== Work task ==
An exact copy of all the data is required.

== Data below ==
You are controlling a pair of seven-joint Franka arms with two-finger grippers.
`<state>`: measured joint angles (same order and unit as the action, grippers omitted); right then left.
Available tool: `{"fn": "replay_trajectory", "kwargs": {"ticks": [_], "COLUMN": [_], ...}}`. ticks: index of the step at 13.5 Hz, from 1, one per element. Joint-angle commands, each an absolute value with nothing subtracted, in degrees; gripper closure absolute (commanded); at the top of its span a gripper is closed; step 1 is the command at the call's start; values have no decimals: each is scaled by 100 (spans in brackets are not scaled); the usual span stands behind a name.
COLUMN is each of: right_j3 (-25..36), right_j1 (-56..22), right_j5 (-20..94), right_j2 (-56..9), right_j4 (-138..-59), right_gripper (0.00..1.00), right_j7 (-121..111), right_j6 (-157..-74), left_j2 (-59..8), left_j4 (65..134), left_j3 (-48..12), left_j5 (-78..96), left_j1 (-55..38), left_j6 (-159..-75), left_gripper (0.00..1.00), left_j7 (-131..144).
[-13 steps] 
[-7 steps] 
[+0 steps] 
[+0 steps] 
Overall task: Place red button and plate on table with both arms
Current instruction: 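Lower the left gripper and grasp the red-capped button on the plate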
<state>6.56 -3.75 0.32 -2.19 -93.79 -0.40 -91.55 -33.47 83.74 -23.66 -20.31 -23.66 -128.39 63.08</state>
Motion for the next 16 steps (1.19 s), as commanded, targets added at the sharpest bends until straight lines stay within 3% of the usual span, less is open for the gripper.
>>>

== Response to this exercise ==
You are controlling a pair of seven-joint Franka arms with two-finger grippers.
`<state>`: measured joint angles (same order and unit as the action, grippers omitted); right then left.
Available tool: `{"fn": "replay_trajectory", "kwargs": {"ticks": [_], "COLUMN": [_], ...}}`. ticks: index of the step at 13.5 Hz, from 1, one per element. Joint-angle commands, each an absolute value with nothing subtracted, in degrees; gripper closure absolute (commanded); at the top of its span a gripper is closed; step 1 is the command at the call's start; values have no decimals: each is scaled by 100 (spans in brackets are not scaled); the usual span stands behind a name.
COLUMN is each of: right_j3 (-25..36), right_j1 (-56..22), right_j5 (-20..94), right_j2 (-56..9), right_j4 (-138..-59), right_gripper (0.00..1.00), right_j7 (-121..111), right_j6 (-157..-74), left_j2 (-59..8), left_j4 (65..134), left_j3 (-48..12), left_j5 (-78..96), left_j1 (-55..38), left_j6 (-159..-75), left_gripper (0.00..1.00), left_j7 (-131..144).
[-13 steps] 
[-7 steps] 
[+0 steps] 
[+0 steps] 
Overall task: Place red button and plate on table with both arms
Current instruction: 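Lower the left gripper and grasp the red-capped button on the plate
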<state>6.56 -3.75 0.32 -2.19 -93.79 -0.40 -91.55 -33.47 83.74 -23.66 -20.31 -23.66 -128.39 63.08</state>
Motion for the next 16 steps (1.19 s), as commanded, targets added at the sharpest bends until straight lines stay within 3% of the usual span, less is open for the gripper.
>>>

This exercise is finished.